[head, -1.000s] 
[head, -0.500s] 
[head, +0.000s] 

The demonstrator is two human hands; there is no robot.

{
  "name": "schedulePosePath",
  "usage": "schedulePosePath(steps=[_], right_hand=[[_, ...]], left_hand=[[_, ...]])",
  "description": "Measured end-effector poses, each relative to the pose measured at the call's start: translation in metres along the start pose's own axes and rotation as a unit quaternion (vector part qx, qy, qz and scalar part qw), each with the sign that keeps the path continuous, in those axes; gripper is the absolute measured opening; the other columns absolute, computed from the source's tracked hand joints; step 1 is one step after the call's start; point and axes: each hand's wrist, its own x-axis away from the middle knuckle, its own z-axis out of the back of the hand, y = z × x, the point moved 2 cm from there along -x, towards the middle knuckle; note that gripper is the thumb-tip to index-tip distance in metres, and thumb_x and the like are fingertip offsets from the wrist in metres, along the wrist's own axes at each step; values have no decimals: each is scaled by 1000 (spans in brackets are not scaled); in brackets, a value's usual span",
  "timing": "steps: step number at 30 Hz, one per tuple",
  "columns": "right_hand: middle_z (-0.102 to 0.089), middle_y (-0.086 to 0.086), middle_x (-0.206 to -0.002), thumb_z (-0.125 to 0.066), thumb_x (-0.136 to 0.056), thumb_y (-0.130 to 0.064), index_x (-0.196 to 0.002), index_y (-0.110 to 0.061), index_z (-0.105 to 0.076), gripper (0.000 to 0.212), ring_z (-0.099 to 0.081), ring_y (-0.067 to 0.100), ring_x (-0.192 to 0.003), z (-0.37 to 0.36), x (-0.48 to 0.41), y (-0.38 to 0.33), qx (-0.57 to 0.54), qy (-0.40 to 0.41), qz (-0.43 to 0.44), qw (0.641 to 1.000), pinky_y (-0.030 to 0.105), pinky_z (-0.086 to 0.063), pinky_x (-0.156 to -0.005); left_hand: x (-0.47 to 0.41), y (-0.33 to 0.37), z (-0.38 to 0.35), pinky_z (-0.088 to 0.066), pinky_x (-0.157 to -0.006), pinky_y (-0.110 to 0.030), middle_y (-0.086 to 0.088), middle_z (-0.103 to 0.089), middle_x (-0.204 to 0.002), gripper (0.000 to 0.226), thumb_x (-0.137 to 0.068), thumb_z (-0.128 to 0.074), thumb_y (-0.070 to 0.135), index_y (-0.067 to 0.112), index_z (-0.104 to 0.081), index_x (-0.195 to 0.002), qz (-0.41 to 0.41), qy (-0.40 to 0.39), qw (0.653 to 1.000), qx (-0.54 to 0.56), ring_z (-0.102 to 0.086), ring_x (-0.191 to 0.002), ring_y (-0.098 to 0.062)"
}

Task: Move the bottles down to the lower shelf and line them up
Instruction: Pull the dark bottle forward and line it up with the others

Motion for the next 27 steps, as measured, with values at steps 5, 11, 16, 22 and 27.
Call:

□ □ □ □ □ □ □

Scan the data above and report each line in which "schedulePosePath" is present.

  "name": "schedulePosePath",
  "usage": "schedulePosePath(steps=[_], right_hand=[[_, ...]], left_hand=[[_, ...]])",

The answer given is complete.